Il caso riguarda una docente di Treviso. La Gilda: “Importante riconoscimento per la tutela della dignità professionale degli insegnanti”
Il TAR ha riconosciuto il diritto di una docente a conoscere il contenuto e l’autore delle segnalazioni rivolte nei suoi confronti. La vicenda, avvenuta a Treviso, assume particolare rilievo nel dibattito sul rapporto tra scuola, famiglie e tutela della professionalità docente, soprattutto nei casi in cui l’insegnante venga chiamato a rispondere di lamentele o contestazioni senza poter conoscere in modo pieno gli atti su cui esse si fondano.
Secondo quanto riferito dalla Gilda degli Insegnanti, la docente era stata convocata dal dirigente scolastico a seguito di lamentele avanzate da un rappresentante dei genitori. L’insegnante aveva quindi chiesto di prendere visione della documentazione relativa alle segnalazioni, ma la richiesta era stata respinta dal dirigente per ragioni legate alla tutela della privacy. A seguito del diniego, la docente si è rivolta alla Gilda degli Insegnanti di Treviso e ha promosso ricorso al TAR.
Il giudice amministrativo ha accolto il ricorso, riconoscendo il diritto della docente ad accedere agli atti. La decisione viene letta dalla Gilda come un passaggio significativo a tutela della dignità professionale degli insegnanti, in particolare quando le segnalazioni possono incidere sulla reputazione e sulla posizione lavorativa del docente.
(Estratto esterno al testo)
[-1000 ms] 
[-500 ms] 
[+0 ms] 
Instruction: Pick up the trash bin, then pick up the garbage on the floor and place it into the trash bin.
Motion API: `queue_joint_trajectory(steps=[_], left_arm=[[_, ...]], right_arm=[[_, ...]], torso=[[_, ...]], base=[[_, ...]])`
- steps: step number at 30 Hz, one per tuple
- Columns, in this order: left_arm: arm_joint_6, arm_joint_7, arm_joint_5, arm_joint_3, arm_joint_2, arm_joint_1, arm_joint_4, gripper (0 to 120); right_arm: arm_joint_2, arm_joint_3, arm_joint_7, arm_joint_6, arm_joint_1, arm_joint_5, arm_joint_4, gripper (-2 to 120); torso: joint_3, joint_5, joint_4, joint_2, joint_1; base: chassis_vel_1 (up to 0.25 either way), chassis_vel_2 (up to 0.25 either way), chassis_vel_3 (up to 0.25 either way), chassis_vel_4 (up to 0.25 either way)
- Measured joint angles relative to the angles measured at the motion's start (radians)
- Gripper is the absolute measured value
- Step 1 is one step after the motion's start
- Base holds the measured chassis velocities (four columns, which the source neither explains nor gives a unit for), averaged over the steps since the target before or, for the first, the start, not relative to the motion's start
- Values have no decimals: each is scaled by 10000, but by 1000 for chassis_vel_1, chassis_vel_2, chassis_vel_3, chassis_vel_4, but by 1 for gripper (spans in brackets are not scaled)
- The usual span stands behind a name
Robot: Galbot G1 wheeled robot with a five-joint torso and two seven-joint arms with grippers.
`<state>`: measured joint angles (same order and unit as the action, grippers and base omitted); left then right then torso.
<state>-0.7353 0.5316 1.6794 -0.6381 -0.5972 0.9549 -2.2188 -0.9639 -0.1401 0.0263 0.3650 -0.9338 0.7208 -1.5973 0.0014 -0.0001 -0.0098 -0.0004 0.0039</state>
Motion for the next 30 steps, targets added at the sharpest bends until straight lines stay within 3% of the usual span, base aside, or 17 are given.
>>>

“Il caso di Treviso – dichiara Michele Gallina, coordinatrice provinciale della Gilda degli Insegnanti – assume grande rilevanza in un momento in cui i docenti sono sempre più bersaglio di segnalazioni da parte di genitori e studenti che, nascondendosi dietro l’anonimato, non si assumono la responsabilità delle loro dichiarazioni né delle conseguenze che ne derivano”.
La questione centrale riguarda il bilanciamento tra diritto alla riservatezza di chi effettua una segnalazione e diritto di difesa del docente destinatario delle contestazioni. Secondo quanto emerge dalla vicenda, quando una dichiarazione o una lamentela coinvolge direttamente un insegnante e può produrre conseguenze sul piano professionale, l’interessato deve essere posto nelle condizioni di conoscere gli elementi essenziali della segnalazione per potersi difendere.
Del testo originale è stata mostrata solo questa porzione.